Williams %R  is a technical analysis oscillator showing the current closing price in relation to the high and low of the past N days (for a given N). Its purpose is to tell whether a stock or commodity market is trading near the high or the low, or somewhere in between, of its recent trading range.

The oscillator is on a negative scale, from -100 (lowest) up to 0 (highest), considered unusual since it is the obverse of the more common 0 to 100 scale found in many Technical Analysis oscillators. Although sometimes altered (by simply adding 100), this scale needn’t cause any confusion.
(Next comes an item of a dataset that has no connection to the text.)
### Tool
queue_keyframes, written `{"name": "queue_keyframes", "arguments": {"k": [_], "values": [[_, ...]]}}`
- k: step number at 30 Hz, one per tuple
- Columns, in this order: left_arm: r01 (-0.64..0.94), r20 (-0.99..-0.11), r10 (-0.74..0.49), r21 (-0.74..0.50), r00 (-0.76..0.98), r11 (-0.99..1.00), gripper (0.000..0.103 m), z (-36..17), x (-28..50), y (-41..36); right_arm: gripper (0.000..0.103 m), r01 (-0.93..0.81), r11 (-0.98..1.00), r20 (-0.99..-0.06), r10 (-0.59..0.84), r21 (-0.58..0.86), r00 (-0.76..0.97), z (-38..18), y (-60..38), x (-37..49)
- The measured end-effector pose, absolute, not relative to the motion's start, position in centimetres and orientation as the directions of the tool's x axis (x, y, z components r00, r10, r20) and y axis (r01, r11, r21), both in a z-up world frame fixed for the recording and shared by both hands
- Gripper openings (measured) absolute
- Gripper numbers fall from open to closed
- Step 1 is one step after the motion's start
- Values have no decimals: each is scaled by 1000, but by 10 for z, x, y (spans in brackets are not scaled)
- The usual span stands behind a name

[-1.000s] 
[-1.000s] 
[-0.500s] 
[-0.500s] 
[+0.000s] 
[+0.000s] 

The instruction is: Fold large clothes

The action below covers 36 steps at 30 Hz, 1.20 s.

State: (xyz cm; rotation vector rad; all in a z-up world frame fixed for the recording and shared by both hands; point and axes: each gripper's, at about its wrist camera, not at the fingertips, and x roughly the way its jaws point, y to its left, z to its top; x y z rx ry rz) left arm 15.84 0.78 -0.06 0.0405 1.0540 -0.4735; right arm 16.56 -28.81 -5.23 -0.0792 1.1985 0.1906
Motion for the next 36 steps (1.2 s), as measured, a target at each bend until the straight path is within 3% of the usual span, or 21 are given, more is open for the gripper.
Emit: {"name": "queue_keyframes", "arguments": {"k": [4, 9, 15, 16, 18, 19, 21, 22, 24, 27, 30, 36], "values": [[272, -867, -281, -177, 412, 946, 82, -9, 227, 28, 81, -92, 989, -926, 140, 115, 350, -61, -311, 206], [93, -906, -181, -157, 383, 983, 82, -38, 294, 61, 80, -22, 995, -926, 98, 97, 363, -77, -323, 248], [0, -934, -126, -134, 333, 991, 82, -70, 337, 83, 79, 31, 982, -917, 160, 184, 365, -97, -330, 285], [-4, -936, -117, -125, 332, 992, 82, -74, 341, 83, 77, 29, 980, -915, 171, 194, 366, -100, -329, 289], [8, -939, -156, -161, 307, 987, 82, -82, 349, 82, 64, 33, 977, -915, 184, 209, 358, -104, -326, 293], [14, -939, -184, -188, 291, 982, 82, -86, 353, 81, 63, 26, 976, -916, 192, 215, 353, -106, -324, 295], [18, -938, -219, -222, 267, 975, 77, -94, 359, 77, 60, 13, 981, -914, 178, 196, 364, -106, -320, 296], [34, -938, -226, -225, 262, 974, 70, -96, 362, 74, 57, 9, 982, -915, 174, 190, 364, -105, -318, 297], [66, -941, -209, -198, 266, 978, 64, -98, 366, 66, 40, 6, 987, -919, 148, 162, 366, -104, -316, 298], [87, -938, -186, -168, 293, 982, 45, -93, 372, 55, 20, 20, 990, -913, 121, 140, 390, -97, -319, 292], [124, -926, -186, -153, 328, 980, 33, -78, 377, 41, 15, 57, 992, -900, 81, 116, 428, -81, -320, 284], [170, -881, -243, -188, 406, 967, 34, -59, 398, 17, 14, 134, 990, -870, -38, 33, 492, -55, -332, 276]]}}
A value of -100 is the close today at the lowest low of the past N days, and 0 is a close today at the highest high of the past N days.

Buy-/Sell-Signalling

Williams used a 10 trading day period and considered values below -80 as oversold and above -20 as overbought. But they were not to be traded directly, instead his rule to buy an oversold was
*  %R reaches -100%.
* Five trading days pass since -100% was last reached
*  %R rises above -95% or -85%.
or conversely to sell an overbought condition
*  %R reaches 0%.
* Five trading days pass since 0% was last reached
*  %R falls below -5% or -15%.
The timeframe can be changed for either more sensitive or smoother results. The more sensitive you make it, though, the more false signals you will get.